As an example, law firms are a type of firm that falls into this category of PSFs. Nevertheless due to the fact that law firms often have huge multinational corporations as clients, ones which are so powerful and influential that they have more financial and political authority in certain matters than governments,[4] they should also endeavour to encourage their clients to be socially responsible by paying more attention to how their actions might impact the rest of the society- whether it be economically, socially or politically. At the moment, there seems to be only a few firms that are doing this,[5] as issues regarding clients can be very controversial. On the one hand it does seem legitimate to pinpoint that the main priority for law firms is, and should be, to provide the best legal services as opposed to focusing on socially responsible activities.
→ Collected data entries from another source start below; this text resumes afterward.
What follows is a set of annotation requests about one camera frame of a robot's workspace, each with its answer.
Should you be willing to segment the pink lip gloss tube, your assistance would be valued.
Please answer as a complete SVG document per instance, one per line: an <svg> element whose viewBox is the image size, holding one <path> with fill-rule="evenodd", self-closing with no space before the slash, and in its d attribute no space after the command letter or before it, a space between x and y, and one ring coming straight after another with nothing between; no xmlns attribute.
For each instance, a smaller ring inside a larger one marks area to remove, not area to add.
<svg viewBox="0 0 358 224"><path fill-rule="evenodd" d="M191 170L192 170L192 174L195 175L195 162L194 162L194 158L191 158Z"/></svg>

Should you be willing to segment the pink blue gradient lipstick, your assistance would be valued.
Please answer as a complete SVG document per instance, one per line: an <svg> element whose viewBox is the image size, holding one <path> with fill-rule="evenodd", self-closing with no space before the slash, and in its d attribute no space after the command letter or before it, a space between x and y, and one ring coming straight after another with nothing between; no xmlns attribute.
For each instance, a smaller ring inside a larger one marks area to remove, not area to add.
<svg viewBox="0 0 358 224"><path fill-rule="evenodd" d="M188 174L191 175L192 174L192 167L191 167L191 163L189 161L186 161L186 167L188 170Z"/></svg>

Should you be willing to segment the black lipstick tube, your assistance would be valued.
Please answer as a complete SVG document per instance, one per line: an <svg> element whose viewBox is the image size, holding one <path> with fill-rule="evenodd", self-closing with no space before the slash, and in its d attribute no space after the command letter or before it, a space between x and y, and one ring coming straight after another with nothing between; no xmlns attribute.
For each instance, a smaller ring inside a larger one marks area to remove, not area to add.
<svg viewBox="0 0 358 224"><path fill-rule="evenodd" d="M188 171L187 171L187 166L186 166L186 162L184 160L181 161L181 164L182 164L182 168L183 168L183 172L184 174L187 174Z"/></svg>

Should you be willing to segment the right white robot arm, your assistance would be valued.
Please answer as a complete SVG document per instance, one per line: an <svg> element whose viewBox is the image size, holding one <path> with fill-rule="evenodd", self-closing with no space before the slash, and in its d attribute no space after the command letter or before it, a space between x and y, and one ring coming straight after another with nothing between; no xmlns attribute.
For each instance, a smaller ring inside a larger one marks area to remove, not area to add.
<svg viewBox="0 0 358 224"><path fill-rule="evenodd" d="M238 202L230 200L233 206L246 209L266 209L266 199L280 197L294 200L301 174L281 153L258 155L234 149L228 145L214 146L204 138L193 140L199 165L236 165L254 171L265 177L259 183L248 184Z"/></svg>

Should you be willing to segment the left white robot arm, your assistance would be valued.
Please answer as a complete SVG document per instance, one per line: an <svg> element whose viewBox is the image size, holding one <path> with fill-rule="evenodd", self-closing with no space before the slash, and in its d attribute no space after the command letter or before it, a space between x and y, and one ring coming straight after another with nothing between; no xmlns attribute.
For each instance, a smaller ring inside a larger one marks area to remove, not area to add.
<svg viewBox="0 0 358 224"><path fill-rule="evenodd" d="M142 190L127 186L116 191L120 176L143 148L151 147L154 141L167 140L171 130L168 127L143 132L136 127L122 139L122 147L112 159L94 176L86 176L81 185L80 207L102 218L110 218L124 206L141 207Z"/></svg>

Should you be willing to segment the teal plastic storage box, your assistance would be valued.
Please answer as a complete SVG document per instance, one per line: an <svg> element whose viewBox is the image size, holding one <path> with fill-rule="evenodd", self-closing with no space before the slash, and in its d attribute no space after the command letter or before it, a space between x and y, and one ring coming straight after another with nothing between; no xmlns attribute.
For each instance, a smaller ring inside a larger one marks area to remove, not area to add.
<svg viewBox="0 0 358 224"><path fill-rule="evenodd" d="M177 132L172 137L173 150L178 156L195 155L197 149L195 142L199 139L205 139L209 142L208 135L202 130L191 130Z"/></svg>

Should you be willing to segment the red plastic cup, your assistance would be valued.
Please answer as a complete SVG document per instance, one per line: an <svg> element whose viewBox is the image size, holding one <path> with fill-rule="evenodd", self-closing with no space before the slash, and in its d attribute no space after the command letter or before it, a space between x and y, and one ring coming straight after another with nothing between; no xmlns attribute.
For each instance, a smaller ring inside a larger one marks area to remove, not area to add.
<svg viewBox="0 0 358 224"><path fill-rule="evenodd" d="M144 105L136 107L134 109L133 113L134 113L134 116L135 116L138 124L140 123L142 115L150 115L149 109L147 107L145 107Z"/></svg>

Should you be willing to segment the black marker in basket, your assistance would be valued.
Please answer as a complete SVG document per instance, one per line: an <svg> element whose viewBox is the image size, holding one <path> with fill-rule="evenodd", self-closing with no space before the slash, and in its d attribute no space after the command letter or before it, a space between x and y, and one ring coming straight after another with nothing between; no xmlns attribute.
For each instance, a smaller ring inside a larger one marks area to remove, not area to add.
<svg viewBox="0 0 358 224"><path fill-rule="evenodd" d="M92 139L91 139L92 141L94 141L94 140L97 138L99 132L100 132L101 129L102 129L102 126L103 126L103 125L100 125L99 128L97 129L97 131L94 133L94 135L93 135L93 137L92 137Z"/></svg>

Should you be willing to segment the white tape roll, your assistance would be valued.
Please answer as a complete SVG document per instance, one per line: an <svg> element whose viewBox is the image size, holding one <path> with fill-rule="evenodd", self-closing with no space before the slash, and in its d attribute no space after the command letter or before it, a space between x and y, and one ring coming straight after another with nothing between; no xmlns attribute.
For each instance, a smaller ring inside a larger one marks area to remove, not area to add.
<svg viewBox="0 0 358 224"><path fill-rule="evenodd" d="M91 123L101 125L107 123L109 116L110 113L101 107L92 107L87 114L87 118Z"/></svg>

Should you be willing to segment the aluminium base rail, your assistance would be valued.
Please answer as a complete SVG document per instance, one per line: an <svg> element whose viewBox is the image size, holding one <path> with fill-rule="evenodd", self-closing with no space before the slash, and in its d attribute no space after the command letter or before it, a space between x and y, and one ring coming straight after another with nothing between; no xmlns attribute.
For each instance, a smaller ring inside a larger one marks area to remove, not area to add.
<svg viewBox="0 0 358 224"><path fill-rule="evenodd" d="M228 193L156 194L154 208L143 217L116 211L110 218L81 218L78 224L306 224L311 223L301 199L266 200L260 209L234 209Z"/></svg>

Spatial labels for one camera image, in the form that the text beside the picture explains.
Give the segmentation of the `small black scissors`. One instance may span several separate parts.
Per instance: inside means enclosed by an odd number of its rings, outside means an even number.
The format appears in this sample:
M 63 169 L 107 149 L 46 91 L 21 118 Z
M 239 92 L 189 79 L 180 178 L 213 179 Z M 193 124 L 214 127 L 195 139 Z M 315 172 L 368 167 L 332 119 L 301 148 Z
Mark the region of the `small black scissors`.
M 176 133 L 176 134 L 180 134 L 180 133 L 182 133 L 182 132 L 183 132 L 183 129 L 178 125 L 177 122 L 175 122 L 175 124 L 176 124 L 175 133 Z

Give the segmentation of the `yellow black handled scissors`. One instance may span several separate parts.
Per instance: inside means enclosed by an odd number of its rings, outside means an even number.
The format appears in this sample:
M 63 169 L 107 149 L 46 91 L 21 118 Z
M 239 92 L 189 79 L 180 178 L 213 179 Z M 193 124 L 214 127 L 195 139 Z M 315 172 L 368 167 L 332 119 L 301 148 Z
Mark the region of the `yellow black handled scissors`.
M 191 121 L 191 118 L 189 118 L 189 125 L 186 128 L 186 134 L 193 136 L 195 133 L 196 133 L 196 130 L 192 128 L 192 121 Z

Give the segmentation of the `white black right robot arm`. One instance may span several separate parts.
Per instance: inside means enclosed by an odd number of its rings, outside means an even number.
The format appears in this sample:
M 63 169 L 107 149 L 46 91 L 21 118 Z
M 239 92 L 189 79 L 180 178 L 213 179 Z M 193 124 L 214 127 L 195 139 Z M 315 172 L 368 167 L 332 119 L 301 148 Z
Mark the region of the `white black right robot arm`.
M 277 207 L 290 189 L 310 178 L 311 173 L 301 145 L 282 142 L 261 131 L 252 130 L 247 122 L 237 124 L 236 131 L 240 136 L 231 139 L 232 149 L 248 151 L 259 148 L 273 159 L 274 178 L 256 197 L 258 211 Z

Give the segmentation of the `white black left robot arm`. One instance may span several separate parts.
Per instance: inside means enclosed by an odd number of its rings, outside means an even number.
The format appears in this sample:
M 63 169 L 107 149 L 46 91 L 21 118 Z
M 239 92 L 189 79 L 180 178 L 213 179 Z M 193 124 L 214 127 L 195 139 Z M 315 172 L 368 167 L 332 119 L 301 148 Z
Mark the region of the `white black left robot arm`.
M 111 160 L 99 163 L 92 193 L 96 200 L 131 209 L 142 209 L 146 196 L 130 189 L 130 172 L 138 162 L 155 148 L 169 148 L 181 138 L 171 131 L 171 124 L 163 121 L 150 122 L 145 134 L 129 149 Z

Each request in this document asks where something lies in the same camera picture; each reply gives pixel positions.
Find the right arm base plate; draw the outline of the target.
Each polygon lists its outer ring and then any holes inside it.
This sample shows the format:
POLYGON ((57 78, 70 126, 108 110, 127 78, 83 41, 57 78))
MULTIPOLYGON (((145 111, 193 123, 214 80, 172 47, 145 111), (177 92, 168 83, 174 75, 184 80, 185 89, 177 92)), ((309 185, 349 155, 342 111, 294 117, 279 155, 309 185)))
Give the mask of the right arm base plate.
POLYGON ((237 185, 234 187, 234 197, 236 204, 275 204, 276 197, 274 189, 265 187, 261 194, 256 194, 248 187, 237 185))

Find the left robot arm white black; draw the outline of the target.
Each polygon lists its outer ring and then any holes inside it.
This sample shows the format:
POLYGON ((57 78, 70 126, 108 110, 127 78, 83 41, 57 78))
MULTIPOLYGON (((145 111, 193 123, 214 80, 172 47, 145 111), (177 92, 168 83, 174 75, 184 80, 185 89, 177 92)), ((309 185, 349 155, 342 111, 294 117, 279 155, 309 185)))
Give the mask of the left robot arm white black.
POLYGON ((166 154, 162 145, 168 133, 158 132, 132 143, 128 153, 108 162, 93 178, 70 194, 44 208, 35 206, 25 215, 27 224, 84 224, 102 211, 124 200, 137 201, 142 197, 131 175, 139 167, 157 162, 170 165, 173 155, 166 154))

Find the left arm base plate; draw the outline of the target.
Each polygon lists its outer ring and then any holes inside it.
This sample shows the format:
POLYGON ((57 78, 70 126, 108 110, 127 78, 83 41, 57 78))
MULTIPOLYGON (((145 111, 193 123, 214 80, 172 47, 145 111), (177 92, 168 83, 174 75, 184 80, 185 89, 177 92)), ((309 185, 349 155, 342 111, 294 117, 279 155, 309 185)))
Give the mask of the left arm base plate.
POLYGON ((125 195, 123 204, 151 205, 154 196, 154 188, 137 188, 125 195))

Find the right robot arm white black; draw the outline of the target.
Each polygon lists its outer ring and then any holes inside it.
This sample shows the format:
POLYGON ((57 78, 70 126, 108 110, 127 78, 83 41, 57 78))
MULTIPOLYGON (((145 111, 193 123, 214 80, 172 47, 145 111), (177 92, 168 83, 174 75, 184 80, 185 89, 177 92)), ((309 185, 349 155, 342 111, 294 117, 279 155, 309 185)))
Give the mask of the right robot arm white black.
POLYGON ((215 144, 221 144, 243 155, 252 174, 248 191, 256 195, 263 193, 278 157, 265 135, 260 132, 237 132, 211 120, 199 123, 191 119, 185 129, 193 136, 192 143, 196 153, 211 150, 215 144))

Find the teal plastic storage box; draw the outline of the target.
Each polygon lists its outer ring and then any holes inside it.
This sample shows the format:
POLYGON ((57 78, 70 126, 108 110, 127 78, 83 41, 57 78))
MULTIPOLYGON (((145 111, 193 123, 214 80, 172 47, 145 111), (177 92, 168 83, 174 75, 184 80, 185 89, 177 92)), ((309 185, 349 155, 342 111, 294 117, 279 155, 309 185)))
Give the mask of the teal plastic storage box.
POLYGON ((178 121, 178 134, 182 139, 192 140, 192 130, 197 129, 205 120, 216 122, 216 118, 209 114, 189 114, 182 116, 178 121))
On the other hand, there does seem to be some questions of ethics that are raised seeing that firms often advise and assist clients on how to pay less in taxes.[6] However, what is indeed true is that more and more corporations are also concerned as to whether the law firms’ CSR record is adequate before becoming a client,[7] making it more of a reason to take such matters into account in order to remain competitive on a global stage.

Regardless, it must be pointed out that there are plenty of policies and practices through which law firms can address issues in order to promote CSR in their daily business. The main example in law firms is Pro-Bono work, where lawyers volunteer to work on a case without receiving any remuneration, a practice that started as early as the 9th Century in Great Britain.[8] Students at law schools are also provided with the opportunity to carry out pro-bono work, which shows the value which it has: pro-bono increases firm morale and promotes business development for the firm as well as retain more productive lawyers.[9] Thus, it is beneficial for law firms to consider pro-bono work if it is to remain competitive on the global market.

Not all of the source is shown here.